- _TASK BRIEF_: Should a line below contain the word "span", report it.

- _INPUT MATERIAL_:

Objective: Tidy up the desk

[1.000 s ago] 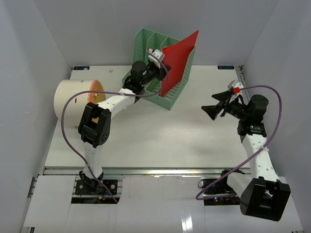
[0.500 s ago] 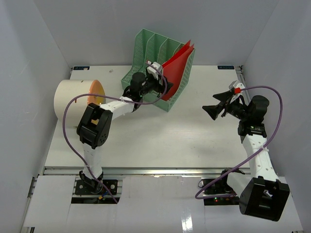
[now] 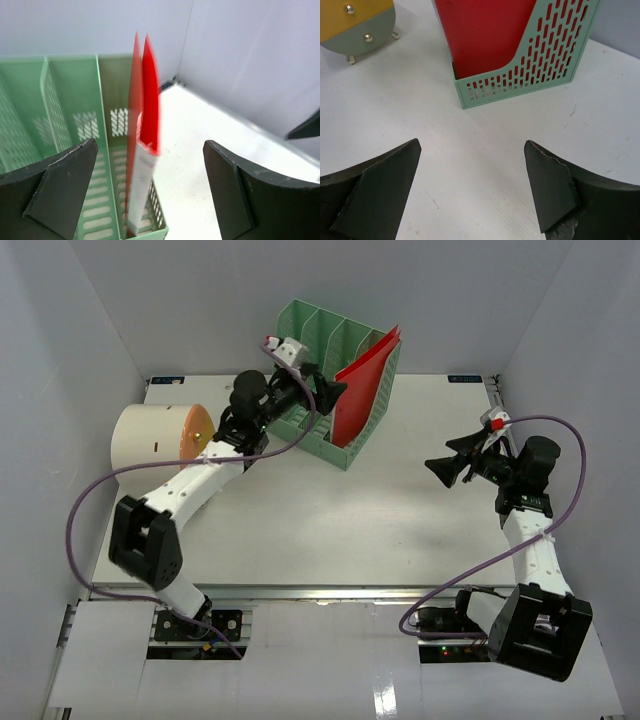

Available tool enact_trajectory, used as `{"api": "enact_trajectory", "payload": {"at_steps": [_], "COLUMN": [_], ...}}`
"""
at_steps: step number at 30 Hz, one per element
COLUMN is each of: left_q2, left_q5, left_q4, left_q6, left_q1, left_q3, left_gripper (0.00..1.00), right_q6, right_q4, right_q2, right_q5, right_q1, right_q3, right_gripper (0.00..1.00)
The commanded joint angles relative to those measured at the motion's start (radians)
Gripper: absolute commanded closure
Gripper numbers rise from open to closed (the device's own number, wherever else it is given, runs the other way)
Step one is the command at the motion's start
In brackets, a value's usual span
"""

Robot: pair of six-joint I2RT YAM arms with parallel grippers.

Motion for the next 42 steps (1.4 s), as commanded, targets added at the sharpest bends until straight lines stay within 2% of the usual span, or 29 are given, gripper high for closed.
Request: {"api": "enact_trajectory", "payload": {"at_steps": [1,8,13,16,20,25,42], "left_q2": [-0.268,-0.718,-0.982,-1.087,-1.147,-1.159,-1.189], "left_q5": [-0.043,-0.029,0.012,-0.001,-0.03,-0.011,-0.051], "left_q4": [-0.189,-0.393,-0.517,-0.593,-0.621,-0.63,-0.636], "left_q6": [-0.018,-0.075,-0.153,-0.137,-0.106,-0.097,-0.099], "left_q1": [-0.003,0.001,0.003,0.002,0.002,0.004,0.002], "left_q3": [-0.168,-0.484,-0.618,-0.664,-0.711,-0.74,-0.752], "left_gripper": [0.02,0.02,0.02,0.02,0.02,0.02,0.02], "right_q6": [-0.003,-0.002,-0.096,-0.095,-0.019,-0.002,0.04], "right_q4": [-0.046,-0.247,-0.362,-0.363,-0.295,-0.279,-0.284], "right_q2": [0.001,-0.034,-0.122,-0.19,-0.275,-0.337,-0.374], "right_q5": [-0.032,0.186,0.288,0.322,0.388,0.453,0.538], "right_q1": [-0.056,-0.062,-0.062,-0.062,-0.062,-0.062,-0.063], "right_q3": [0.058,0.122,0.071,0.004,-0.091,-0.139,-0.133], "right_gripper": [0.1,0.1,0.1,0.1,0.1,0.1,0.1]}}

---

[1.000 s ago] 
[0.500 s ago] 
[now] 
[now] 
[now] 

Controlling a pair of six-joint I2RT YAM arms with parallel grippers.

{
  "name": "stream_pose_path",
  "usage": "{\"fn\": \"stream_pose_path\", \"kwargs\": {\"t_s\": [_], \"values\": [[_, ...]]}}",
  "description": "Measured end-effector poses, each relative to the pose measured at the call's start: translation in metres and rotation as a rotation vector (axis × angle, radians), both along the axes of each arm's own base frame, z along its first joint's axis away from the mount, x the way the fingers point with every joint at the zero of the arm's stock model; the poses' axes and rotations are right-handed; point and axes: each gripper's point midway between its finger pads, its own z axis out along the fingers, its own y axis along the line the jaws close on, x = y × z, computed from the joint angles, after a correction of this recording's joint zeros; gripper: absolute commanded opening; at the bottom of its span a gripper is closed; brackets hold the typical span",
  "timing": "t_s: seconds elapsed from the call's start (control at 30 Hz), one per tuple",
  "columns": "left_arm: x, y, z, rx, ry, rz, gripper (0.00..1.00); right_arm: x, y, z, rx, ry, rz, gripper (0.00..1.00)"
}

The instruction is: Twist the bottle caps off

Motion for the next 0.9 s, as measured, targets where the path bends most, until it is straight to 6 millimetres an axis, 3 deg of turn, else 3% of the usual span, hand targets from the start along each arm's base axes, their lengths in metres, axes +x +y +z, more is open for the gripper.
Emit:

- _OUTPUT FOR THIS TASK_:
In brackets, a value's usual span
Motion for the next 42 steps (1.4 s), as commanded, targets added at the sharpest bends until straight lines stay within 2% of the usual span, or 29 are given, gripper high for closed.
  "description": "Measured end-effector poses, each relative to the pose measured at the call's start: translation in metres and rotation as a rotation vector (axis × angle, radians), both along the axes of each arm's own base frame, z along its first joint's axis away from the mount, x the way the fingers point with every joint at the zero of the arm's stock model; the poses' axes and rotations are right-handed; point and axes: each gripper's point midway between its finger pads, its own z axis out along the fingers, its own y axis along the line the jaws close on, x = y × z, computed from the joint angles, after a correction of this recording's joint zeros; gripper: absolute commanded opening; at the bottom of its span a gripper is closed; brackets hold the typical span",
Motion for the next 0.9 s, as measured, targets where the path bends most, until it is straight to 6 millimetres an axis, 3 deg of turn, else 3% of the usual span, hand targets from the start along each arm's base axes, their lengths in metres, axes +x +y +z, more is open for the gripper.

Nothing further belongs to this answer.